[TASK DESCRIPTION]:
Pick every line from the data below that contains the string "drawn" and copy it.

[DATA]:
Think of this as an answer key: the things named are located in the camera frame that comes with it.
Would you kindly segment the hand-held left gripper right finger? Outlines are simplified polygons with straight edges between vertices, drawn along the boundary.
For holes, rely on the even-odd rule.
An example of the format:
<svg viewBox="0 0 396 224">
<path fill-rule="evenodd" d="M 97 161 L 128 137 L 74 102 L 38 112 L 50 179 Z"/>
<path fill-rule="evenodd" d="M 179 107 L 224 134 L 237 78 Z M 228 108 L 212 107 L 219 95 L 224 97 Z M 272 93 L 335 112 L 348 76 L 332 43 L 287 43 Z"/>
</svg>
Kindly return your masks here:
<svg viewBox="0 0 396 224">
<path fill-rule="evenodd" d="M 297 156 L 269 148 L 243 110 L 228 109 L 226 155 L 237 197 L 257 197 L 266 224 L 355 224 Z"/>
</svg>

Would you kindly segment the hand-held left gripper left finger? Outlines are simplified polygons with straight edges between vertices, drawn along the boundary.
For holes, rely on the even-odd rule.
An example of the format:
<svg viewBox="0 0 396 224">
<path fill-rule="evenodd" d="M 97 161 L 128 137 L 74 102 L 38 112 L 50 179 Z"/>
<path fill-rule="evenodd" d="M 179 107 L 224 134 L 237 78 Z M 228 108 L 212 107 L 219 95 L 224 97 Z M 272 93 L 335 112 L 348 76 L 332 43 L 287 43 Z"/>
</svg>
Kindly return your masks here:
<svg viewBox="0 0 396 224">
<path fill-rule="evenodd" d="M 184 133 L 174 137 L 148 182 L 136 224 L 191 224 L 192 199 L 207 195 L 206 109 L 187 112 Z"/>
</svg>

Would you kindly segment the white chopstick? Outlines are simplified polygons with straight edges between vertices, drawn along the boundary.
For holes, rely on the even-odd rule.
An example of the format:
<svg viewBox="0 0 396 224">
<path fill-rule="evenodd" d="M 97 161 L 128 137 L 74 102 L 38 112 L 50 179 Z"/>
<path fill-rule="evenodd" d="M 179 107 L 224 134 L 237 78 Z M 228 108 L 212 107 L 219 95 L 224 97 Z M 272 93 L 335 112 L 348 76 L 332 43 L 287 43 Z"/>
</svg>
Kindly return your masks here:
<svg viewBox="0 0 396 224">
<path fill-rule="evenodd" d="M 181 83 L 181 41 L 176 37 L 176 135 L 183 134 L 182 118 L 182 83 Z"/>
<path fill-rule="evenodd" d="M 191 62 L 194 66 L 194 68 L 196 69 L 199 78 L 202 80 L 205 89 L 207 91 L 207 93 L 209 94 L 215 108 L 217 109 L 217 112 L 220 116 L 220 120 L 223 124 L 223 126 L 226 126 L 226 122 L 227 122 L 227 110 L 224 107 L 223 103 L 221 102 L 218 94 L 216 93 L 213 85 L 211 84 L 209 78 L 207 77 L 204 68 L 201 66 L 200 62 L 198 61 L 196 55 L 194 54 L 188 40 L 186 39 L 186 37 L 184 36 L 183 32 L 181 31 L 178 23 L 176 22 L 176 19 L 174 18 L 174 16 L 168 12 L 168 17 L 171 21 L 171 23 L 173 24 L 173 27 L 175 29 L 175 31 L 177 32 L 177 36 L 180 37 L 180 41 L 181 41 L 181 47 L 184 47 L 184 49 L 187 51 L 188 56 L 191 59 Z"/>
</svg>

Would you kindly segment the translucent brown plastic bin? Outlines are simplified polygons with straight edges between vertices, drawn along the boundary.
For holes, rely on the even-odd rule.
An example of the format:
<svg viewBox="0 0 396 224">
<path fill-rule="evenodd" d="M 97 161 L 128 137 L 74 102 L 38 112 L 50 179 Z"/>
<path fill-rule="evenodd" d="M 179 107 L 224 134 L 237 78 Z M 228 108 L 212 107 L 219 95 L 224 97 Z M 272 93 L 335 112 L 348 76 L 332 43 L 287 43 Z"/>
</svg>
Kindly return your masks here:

[ANSWER TO THIS PROBLEM]:
Would you kindly segment the hand-held left gripper right finger? Outlines are simplified polygons with straight edges between vertices, drawn along the boundary.
Would you kindly segment the hand-held left gripper left finger? Outlines are simplified polygons with straight edges between vertices, drawn along the boundary.
Would you kindly segment the white chopstick? Outlines are simplified polygons with straight edges between vertices, drawn along the boundary.
Would you kindly segment the translucent brown plastic bin? Outlines are simplified polygons with straight edges between vertices, drawn along the boundary.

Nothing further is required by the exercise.